Vor 25 Jahren: uneingeschränkte Souveränität Deutschlands

Axel Schäfer 2015von Axel Schäfer MdB

Am 15. März 1991 trat der Zwei-plus-Vier-Vertrag in Kraft und die Bundesrepublik Deutschland erhielt ihre volle Souveränität. Diesem historischen Ereignis gingen zahlreiche Verhandlungen und Gespräche vorweg, die auch mit Schwierigkeiten verbunden waren. Es mussten viele Unsicherheiten ausgeräumt werden. Die Besorgnis unter den Siegermächten vor einem wiedervereinigten Deutschland, das wieder viel stärker und mächtiger werden könnte, war groß. Nach und nach schafften es die beteiligten Politiker jedoch die Bedenken Frankreichs, Großbritanniens und der USA auszuräumen. Entscheidend hierfür war die Einbettung Deutschlands in die Europäische Integration und das Einvernehmen mit allen Nachbarstaaten.

Bereits am 12. September 1990 in Moskau unterzeichneten die Siegermächte den Zwei-plus-Vier-Vertrag, der die klärungsbedürftigen Fragen regelte. So wurde das Territorium des neuen Deutschland definiert und der noch abzuschließende deutsch-polnische Grenzvertrag sowie der Verzicht auf weitere Gebietsansprüche und auf ABC-Waffen bestätigt.

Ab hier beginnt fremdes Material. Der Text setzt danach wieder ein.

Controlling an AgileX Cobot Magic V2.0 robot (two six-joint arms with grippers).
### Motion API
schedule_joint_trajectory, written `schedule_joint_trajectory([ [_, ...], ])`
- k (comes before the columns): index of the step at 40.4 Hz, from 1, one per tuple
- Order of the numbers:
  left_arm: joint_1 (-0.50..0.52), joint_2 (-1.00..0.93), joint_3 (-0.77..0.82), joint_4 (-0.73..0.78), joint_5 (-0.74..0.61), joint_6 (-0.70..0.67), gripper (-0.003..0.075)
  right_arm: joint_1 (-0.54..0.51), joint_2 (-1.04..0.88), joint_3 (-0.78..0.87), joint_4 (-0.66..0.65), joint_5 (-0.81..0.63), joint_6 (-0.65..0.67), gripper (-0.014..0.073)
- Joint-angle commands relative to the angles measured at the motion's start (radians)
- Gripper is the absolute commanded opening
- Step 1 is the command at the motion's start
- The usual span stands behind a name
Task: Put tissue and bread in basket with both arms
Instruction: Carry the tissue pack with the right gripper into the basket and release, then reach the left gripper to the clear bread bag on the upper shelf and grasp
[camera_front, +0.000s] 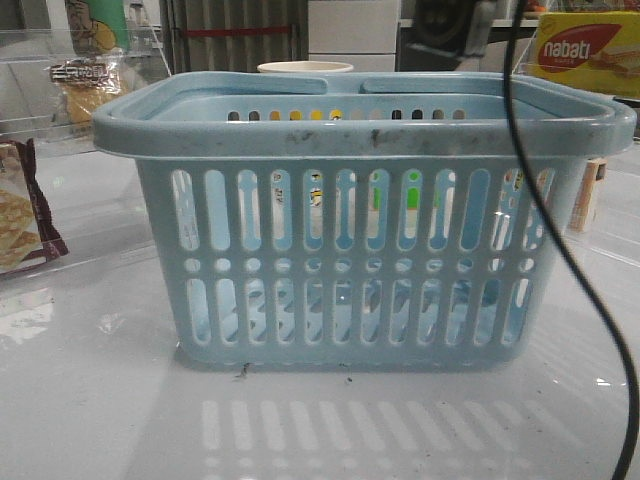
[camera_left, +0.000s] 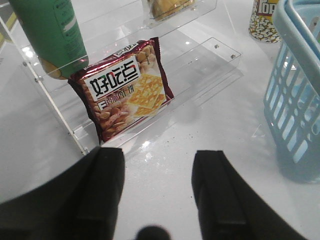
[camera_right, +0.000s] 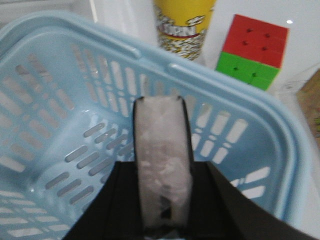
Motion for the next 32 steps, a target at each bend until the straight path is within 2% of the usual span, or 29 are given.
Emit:
schedule_joint_trajectory([
  [1,0.0,0.01,-0.029,-0.009,-0.075,0.001,0.038,0.044,0.002,0.01,-0.004,-0.129,-0.002,0.0204],
  [4,0.0,0.01,-0.029,-0.009,-0.075,0.001,0.038,0.052,0.033,0.015,-0.004,-0.145,-0.002,0.0304],
  [9,0.0,0.01,-0.029,-0.009,-0.075,0.001,0.0388,0.052,0.068,0.015,-0.006,-0.184,-0.002,0.056],
  [11,0.0,0.01,-0.029,-0.009,-0.075,0.001,0.0397,0.052,0.064,0.014,-0.012,-0.185,-0.002,0.0617],
  [21,-0.034,0.069,-0.055,-0.01,-0.114,0.001,0.0555,0.057,-0.1,0.063,-0.02,-0.123,-0.002,0.0622],
  [32,-0.06,0.341,-0.225,-0.01,-0.181,0.001,0.0604,0.057,-0.317,0.204,-0.02,-0.118,-0.002,0.0622],
])
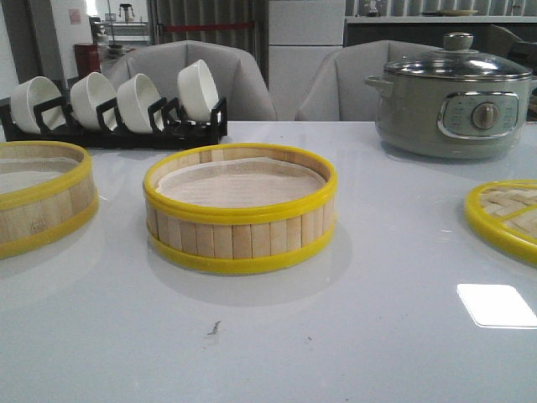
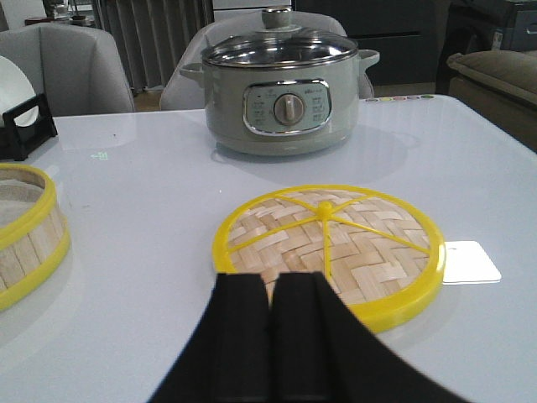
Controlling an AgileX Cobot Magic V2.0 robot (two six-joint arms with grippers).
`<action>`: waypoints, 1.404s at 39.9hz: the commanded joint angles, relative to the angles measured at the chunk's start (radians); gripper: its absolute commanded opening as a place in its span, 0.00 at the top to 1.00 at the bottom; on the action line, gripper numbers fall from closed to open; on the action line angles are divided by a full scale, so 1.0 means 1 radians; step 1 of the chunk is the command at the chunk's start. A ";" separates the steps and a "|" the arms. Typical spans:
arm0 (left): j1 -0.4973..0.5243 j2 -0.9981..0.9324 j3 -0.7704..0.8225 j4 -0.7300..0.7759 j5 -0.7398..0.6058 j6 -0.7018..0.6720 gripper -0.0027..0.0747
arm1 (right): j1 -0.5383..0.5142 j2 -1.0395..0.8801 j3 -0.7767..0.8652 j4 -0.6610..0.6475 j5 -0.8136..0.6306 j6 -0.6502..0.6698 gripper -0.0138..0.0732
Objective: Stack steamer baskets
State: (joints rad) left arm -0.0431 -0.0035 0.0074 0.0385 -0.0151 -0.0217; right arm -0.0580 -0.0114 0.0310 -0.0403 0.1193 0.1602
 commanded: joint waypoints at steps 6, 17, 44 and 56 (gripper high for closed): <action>-0.028 0.006 -0.001 -0.052 -0.018 -0.005 0.86 | -0.001 -0.019 -0.015 -0.011 -0.085 -0.004 0.81; -0.065 0.420 -0.235 -0.150 -0.003 -0.005 0.86 | -0.001 -0.019 -0.015 -0.011 -0.085 -0.004 0.81; -0.067 1.128 -1.331 -0.038 0.741 0.032 0.86 | -0.001 -0.019 -0.015 -0.011 -0.084 -0.004 0.81; -0.067 1.128 -1.316 -0.024 0.657 0.060 0.86 | -0.001 -0.019 -0.015 -0.011 -0.084 -0.004 0.81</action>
State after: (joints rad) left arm -0.1027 1.1448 -1.2818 0.0000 0.7595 0.0334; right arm -0.0580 -0.0114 0.0310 -0.0403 0.1193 0.1602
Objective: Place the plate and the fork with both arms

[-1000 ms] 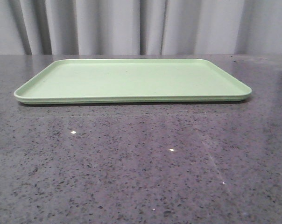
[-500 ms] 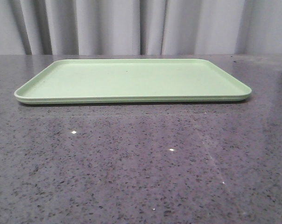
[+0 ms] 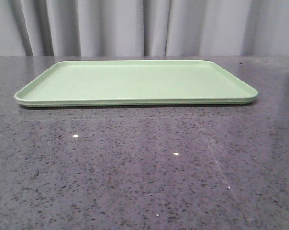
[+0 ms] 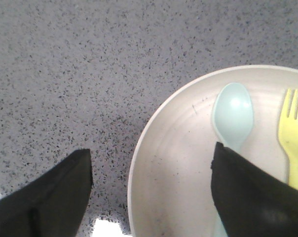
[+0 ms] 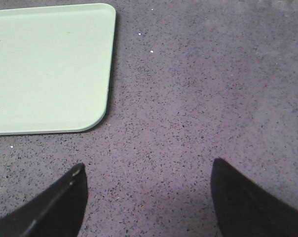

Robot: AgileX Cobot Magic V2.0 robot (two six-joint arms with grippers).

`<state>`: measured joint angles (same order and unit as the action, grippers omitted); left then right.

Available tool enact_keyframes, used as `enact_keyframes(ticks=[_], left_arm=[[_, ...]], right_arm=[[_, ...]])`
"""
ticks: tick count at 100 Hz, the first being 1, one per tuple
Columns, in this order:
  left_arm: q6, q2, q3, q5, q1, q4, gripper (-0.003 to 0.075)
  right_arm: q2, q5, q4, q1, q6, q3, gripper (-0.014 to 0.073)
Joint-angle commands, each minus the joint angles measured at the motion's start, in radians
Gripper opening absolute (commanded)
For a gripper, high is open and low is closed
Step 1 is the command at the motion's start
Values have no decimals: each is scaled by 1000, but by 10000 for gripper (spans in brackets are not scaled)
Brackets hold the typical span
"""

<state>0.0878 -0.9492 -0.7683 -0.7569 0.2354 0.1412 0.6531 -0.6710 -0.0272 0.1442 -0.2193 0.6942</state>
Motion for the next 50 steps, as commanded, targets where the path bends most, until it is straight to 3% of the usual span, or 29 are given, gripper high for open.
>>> enact_keyframes(ticks=[1, 50], left_arm=[[12, -34, -36, 40, 2, 11, 491], [14, -191, -36, 54, 58, -1, 491]], right_arm=[[7, 50, -7, 3, 9, 39, 528], [7, 35, -7, 3, 9, 39, 528]])
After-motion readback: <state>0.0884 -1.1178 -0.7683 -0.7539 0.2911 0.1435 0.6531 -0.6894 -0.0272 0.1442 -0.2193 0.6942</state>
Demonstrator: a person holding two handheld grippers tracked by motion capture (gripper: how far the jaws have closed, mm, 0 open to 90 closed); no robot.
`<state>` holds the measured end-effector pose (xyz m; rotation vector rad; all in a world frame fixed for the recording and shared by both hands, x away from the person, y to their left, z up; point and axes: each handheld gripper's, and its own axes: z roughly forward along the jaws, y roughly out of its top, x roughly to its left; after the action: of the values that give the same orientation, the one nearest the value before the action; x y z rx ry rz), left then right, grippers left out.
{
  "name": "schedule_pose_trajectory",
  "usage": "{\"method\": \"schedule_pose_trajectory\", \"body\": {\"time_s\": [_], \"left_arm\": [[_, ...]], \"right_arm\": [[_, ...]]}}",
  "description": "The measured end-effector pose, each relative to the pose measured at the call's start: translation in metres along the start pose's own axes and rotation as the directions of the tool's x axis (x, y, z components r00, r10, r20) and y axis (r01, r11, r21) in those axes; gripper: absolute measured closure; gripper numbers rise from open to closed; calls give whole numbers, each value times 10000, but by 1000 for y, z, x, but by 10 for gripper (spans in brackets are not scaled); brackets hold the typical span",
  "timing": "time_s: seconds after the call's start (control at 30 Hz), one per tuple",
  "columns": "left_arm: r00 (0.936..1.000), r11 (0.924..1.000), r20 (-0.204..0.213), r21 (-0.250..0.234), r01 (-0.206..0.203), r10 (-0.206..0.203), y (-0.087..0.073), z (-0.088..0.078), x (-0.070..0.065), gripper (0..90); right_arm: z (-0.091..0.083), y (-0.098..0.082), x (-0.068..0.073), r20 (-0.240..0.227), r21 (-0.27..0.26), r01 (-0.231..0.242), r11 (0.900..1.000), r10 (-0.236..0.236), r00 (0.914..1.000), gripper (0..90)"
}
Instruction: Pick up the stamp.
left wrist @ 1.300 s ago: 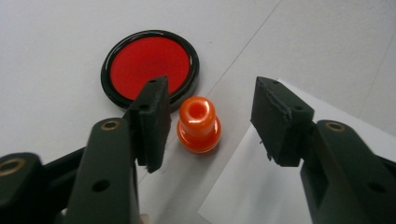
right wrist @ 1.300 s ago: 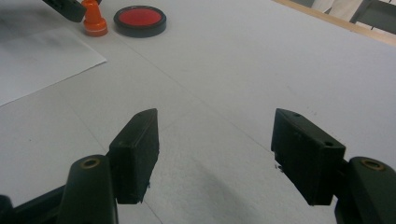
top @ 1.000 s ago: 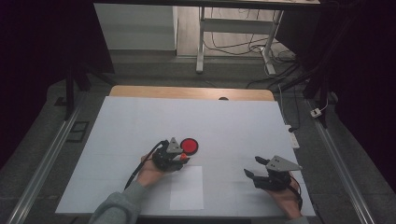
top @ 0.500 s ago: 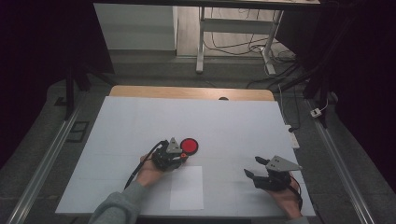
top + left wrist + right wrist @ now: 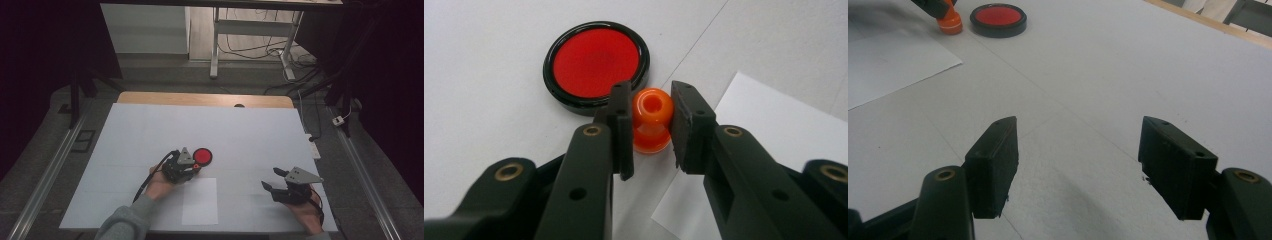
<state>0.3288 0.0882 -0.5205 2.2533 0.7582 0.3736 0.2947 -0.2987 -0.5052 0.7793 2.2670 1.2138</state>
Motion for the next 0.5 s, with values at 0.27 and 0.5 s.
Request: {"method": "schedule_pose_trajectory", "body": {"time_s": [0.27,0.5], "left_arm": [[10000,9998,71,-209,-25,27,1,-5,0,716],[10000,9988,33,-489,-6,8,3,-12,-1,716]], "right_arm": [[0,0,0,0,13,-7,10000,7,10000,320],[1,1,0,-11,32,21,10000,-21,10000,320]]}}
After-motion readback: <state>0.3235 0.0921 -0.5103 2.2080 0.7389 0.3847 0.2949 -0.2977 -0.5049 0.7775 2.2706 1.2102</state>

Am 1. Oktober 1990 setzten die Außenminister James Baker (USA), Roland Dumas (Frankreich), Douglas Hurd (Großbritannien) und Eduard Schewardnadse (UdSSR) am Rande des KSZE-Treffens in New York ihre Unterschrift unter die „Erklärung zur Aussetzung der Wirksamkeit der Vier-Mächte-Rechte und –Verantwortlichkeiten“. Die Siegermächte des Zweiten Weltkriegs suspendierten damit ihre alliierten Vorbehaltsreche. Dieser Schritt nahm die zentrale Regelung des Zwei-plus-Vier-Vertrages vorweg. Den haben die sechs beteiligten Staaten zwar am 12. September unterschrieben, in Kraft treten konnte er allerdings erst, wenn ihn alle ratifiziert hatten. Dieser Prozess zog sich bis März 1991 hin. Die Regierungen der Bundesrepublik und der DDR, vertreten durch Außenminister Hans-Dietrich Genscher (West) und Bildungsminister Hans-Joachim Meyer (Ost), nahmen mit ihrer Unterschrift diese Erklärung zur Kenntnis.